> [TASK STATEMENT]: Please write out the listing beneath this sentence exactly, from its first line to the line with "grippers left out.", and stop there.

> [DATASET CONTENT]:

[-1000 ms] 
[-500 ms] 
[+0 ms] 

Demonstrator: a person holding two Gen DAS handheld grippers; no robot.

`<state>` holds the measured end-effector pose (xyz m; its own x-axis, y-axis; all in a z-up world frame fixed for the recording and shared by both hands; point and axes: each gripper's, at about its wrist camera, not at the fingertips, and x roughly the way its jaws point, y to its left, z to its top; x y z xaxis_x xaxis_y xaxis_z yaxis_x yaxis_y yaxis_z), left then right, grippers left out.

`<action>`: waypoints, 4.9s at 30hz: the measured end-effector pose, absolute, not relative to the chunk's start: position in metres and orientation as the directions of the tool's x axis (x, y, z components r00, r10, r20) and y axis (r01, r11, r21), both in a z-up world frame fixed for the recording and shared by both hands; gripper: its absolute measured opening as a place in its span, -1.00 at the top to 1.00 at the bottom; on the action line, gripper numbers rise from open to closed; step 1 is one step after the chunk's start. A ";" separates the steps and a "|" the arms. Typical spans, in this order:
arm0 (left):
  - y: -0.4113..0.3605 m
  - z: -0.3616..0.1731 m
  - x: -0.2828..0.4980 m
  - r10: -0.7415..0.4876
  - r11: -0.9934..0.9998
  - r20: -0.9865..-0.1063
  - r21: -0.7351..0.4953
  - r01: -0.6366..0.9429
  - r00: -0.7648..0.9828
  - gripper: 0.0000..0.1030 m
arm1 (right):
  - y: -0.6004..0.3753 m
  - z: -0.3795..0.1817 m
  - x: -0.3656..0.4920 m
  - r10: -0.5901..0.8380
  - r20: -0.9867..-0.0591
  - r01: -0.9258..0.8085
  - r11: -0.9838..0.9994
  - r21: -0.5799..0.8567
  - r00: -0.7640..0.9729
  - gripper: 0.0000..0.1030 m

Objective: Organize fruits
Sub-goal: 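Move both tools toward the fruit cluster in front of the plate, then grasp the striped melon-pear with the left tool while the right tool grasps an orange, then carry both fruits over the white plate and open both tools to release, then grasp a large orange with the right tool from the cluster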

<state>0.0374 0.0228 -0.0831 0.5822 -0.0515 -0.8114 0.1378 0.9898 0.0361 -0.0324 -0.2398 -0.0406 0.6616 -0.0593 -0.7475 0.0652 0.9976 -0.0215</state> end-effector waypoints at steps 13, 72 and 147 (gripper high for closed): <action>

> [ANSWER SECTION]:
[-1000 ms] 
[-500 ms] 
[+0 ms] 

Demonstrator: a person holding two Gen DAS handheld grippers; no robot.

`<state>` holds the measured end-effector pose (xyz m; its own x-axis, y-axis; all in a z-up world frame fixed for the recording and shared by both hands; point and axes: each gripper's, at about its wrist camera, not at the fingertips, and x roughly the way its jaws point, y to its left, z to its top; x y z xaxis_x xaxis_y xaxis_z yaxis_x yaxis_y yaxis_z), left then right, grippers left out.

What the answer needed to say has been said.